Source data:

Segment Open

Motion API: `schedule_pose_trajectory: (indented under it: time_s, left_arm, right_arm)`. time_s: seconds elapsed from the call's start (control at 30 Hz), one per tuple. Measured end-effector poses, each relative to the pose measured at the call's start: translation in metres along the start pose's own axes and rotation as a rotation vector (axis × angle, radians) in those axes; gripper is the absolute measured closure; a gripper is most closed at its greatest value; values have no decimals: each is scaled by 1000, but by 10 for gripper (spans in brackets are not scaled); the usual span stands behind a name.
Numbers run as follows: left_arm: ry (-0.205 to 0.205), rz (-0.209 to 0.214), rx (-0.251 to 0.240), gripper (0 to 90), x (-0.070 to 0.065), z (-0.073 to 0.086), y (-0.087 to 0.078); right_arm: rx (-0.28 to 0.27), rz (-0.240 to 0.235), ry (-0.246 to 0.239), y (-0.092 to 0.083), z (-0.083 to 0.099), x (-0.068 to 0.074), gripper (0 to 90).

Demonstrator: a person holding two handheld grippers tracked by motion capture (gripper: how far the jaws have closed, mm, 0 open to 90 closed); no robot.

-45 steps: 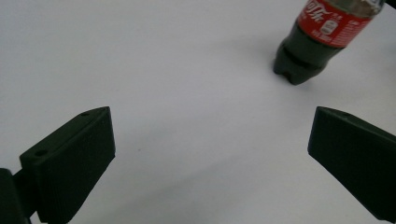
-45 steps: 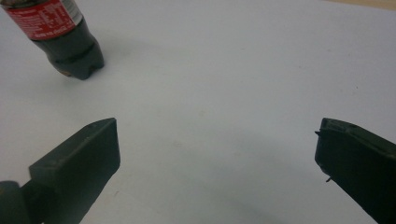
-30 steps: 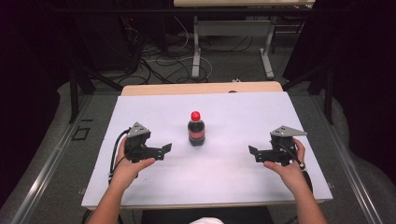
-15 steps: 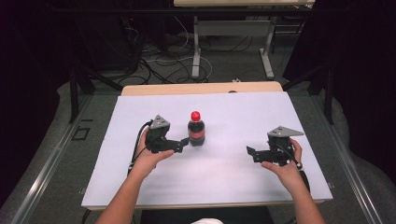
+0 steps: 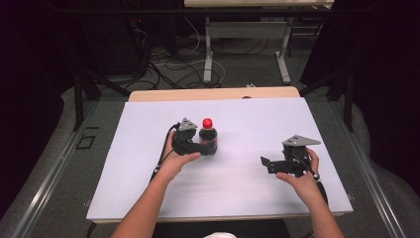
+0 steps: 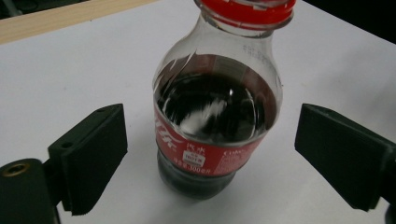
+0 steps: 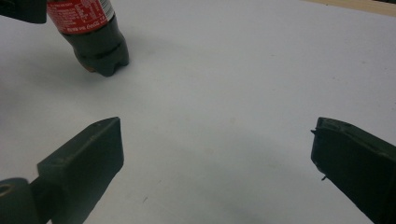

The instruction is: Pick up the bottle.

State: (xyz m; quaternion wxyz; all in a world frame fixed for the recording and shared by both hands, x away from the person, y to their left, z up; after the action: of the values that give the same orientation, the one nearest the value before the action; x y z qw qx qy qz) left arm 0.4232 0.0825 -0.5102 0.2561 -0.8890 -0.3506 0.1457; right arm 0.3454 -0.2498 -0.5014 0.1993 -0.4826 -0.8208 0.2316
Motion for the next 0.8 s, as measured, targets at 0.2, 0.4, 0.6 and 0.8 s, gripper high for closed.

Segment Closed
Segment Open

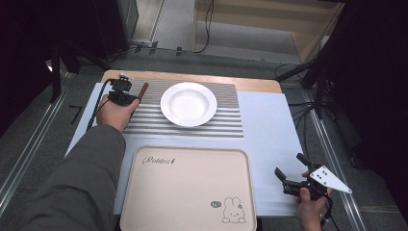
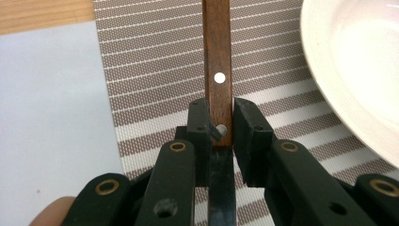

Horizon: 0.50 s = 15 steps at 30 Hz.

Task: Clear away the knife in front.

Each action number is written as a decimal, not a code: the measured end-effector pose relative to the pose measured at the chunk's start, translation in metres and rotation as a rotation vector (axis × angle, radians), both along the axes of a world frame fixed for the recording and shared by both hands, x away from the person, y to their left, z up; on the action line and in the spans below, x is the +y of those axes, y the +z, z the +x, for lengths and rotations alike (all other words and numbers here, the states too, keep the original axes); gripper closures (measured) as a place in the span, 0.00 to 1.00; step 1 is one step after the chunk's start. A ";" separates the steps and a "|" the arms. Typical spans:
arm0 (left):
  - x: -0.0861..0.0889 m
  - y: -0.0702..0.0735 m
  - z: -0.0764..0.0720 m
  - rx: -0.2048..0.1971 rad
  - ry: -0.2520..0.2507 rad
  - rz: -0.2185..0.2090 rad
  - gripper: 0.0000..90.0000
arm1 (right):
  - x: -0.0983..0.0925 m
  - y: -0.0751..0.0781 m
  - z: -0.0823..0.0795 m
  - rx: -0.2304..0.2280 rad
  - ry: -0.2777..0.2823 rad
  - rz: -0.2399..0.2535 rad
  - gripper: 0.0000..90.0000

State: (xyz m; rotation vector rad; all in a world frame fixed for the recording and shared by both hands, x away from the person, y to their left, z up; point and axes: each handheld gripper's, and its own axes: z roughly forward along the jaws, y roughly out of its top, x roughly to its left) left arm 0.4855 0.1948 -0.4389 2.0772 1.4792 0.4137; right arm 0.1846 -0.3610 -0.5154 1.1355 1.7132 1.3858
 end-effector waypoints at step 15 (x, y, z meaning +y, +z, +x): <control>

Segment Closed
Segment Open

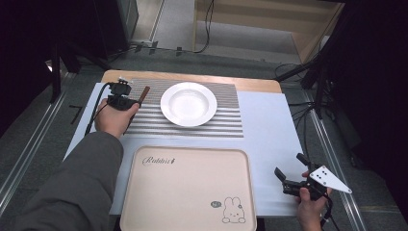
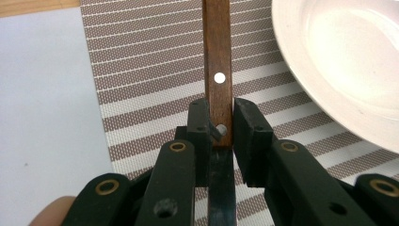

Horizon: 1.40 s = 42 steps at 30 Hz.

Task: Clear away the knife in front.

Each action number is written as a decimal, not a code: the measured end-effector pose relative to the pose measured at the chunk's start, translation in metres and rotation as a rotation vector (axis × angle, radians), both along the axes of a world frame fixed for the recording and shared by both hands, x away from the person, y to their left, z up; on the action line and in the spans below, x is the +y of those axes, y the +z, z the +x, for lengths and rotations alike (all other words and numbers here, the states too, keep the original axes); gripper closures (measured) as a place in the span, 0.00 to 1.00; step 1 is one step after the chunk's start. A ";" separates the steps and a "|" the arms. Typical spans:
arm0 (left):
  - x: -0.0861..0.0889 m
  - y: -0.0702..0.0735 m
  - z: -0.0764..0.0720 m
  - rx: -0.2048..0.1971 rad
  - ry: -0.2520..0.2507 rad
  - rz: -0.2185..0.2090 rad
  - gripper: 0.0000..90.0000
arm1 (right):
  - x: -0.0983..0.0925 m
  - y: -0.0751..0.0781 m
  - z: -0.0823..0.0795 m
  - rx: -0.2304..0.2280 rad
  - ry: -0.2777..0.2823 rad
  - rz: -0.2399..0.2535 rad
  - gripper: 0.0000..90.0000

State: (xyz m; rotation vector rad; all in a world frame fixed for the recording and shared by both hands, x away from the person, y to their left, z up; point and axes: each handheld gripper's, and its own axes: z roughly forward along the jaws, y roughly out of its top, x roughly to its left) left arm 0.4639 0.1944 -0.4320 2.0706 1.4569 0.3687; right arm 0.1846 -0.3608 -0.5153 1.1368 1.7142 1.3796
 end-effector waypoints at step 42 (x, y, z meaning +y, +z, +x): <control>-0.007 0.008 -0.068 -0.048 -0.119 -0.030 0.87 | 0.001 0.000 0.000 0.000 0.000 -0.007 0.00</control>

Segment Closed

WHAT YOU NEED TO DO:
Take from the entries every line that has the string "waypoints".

WRITTEN ANSWER:
 end-effector waypoints at step 15 (x, y, z meaning +y, +z, +x): <control>
 end-effector waypoints at step 42 (x, y, z meaning +y, +z, +x): <control>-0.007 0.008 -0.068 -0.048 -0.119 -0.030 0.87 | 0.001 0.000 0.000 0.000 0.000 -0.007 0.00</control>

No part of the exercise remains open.